══ DATASET CONTENT ══

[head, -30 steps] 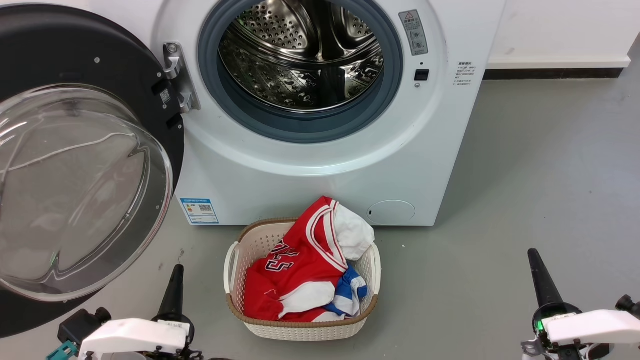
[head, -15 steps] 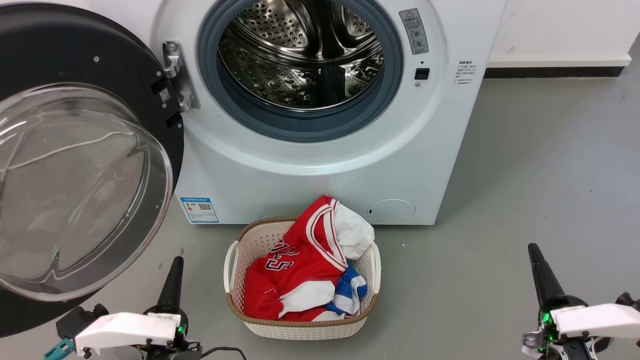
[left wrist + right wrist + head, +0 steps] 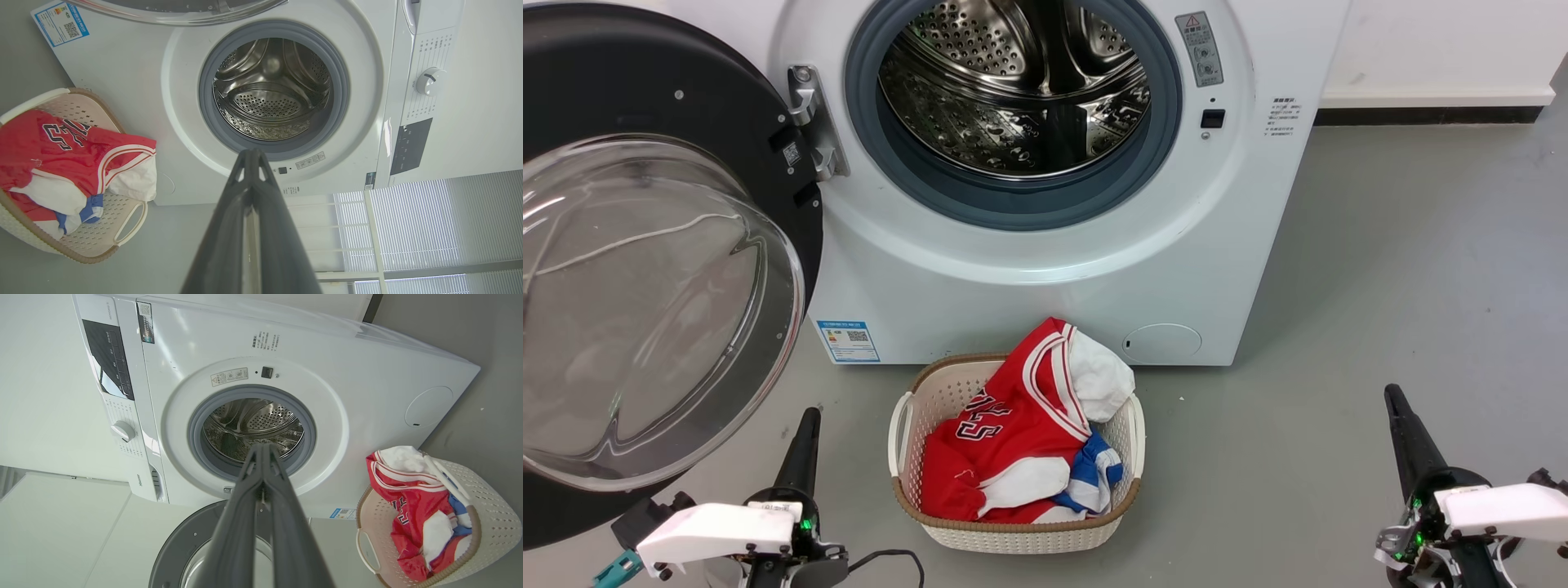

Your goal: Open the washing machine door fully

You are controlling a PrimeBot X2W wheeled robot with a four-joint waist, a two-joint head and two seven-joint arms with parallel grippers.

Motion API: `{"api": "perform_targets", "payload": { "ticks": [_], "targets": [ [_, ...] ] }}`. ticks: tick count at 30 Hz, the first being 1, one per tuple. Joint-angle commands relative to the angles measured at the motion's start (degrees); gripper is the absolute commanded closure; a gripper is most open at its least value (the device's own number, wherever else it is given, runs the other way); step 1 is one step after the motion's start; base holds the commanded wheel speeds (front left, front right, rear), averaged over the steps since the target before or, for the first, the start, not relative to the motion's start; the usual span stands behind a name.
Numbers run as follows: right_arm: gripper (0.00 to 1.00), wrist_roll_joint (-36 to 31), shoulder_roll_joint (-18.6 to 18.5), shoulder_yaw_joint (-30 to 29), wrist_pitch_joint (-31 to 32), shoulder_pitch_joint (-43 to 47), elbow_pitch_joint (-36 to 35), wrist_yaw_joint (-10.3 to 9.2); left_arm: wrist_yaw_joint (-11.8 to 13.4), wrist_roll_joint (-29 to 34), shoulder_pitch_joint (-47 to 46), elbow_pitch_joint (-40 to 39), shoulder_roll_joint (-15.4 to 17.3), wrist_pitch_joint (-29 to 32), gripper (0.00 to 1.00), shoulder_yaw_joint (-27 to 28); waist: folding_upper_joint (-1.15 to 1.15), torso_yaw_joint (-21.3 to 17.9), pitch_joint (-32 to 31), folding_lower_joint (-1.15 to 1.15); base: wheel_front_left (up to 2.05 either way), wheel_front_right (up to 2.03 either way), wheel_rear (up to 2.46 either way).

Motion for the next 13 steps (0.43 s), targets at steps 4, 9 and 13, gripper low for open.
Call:
{"api": "perform_targets", "payload": {
  "ticks": [4,9,13],
  "targets": [
    [1.0,2.28,-0.06,-0.31,0.56,-1.42,0.26,0.0,-0.48,-2.45,-1.4,0.11,-0.02,0.66,1.0,0.25,0.0,0.01,0.05,0.0,0.0,0.0,0.0],
    [1.0,5.2,0.04,-0.62,1.44,-1.9,0.8,0.0,-0.67,-5.59,-1.75,0.38,-0.03,1.44,1.0,0.59,0.0,0.03,0.14,-0.01,0.0,0.0,0.0],
    [1.0,6.68,0.1,-0.76,1.93,-2.28,1.09,0.0,-0.78,-7.34,-2.14,0.5,-0.03,1.85,1.0,0.76,0.0,0.04,0.2,-0.01,0.0,0.0,0.0]
  ]
}}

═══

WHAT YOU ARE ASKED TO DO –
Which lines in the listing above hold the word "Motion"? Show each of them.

TASK RESPONSE –
Motion API: `{"api": "perform_targets", "payload": { "ticks": [_], "targets": [ [_, ...] ] }}`. ticks: tick count at 30 Hz, the first being 1, one per tuple. Joint-angle commands relative to the angles measured at the motion's start (degrees); gripper is the absolute commanded closure; a gripper is most open at its least value (the device's own number, wherever else it is given, runs the other way); step 1 is one step after the motion's start; base holds the commanded wheel speeds (front left, front right, rear), averaged over the steps since the target before or, for the first, the start, not relative to the motion's start; the usual span stands behind a name.
Motion for the next 13 steps (0.43 s), targets at steps 4, 9 and 13, gripper low for open.

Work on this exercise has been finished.